With every woodworking project I do, I usually take the effort in trying a new technique that I haven’t used before. When I first dove into woodworking, I had the help of my buddy Magic. My first project (with the use of his tools) was the kegorator that graced our dining room. The construction techniques for it were mostly wood screws and framing nails, with the occasional wood glue. Magic introduced me to dado joints (mainly used in the shelves) during my second woodworking quest: building a stand for the living room TV. I still used framing nails, but the TV-stand project had more of a balanced use of wood-joints and fasteners (nails/screws) than the kegorator project. With the help of my Dad, the dog table (my third project) didn’t use any nails or screws at all. I had learned to use wooden dowels and biscuits along with wood glue and clamps to achieve some nice results.
My projects, thus far, in the order that I built them
Now to take my learning a step further. Granted I’m not making “pro” quality furniture just yet, but it’s getting there… and to the non-woodworker eye, it looks professional enough. With my latest nightstand project comes a new way to join wood together. Of course this time I still used the dado and biscuit joints that I’ve learned in the past, but now I’ve added a little more complication to the project by using dovetail and rabbet joints. As I’ve been distancing my building techniques from nails, screws and other metal fasteners, the wood-to-wood joinery requires a whole lot more forethought. Your measurements have to be precise and account for a “little extra” for the joints… and once you’ve made all the appropriate cuts, it’s like putting together a complicated puzzle. Though this introduces more complexity and build time, the rewards are furniture that is twice as sturdy as nailed/screwed furniture, as well as the professional wood-to-wood look instead of trying to hide ugly screws or nails.

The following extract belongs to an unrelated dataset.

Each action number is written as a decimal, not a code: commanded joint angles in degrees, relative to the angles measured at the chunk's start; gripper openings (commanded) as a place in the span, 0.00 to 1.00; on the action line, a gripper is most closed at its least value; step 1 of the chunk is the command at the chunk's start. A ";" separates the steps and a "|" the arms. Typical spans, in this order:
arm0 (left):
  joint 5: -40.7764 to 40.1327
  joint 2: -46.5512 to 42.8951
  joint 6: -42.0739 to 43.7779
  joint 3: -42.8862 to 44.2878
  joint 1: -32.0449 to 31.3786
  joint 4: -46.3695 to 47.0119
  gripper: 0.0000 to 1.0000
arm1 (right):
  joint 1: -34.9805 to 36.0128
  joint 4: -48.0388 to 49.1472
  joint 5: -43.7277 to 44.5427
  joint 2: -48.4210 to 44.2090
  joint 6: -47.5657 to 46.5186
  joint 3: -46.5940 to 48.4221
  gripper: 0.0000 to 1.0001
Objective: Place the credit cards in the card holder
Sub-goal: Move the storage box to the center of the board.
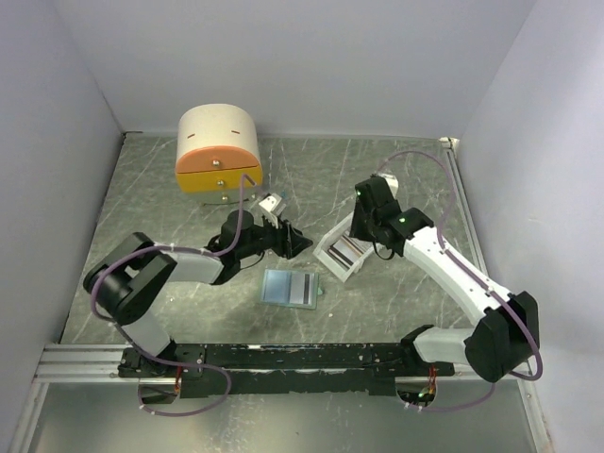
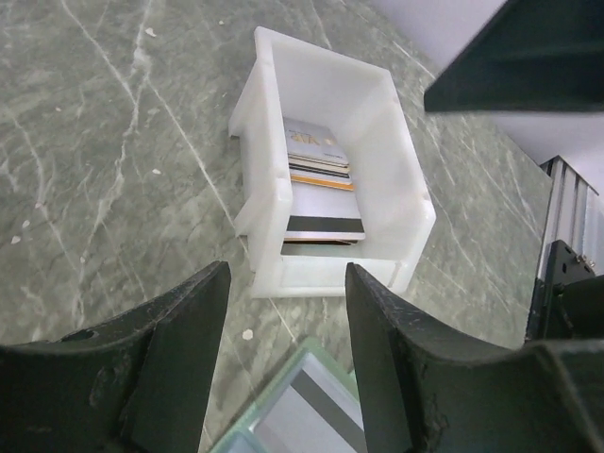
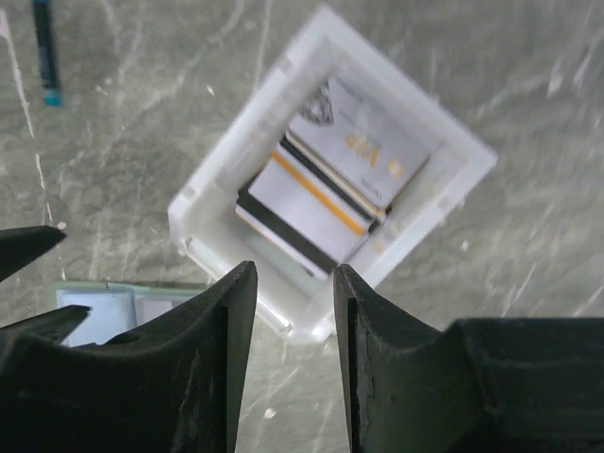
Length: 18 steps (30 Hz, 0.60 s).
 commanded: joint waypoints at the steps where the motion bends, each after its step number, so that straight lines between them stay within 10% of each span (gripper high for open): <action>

I’m nearing completion of one of my nightstands and will bring the other one up to the same point in the next few weeks. It’s been slow going, but the learning process has been worthwhile. My initial plan was to make the two nightstands identical. However, as I’ve been building I’ve noticed that they differ by as much as ¼ of an inch. At this point, I’m measuring each one as I go and custom fitting the parts. Below is my concept along with the progress thus far. Obviously, it needs some sanding but it’s coming along.
From conception to reality…
In the conceptual drawing, you’ll notice the stained glass in the cabinet door. As I’ve been working on these nightstands, Pam’s been doing practice pieces of stained glass. To the right are a few of her practice runs. Like my woodworking, I know the stained glass will get better with each new piece that she does. I can’t wait to get the cabinet door built to drop her stained glass into the door. I think these cabinets/nightstands will turn out pretty good. Now I just have to figure out how I’m going to wire low-power lighting into the cabinets to show off the stained glass and be a nightlight. I’m still unsure as to what type of switch I want to use: a simple slap switch, a motion detector or a light (or absence thereof) detector. Any ideas?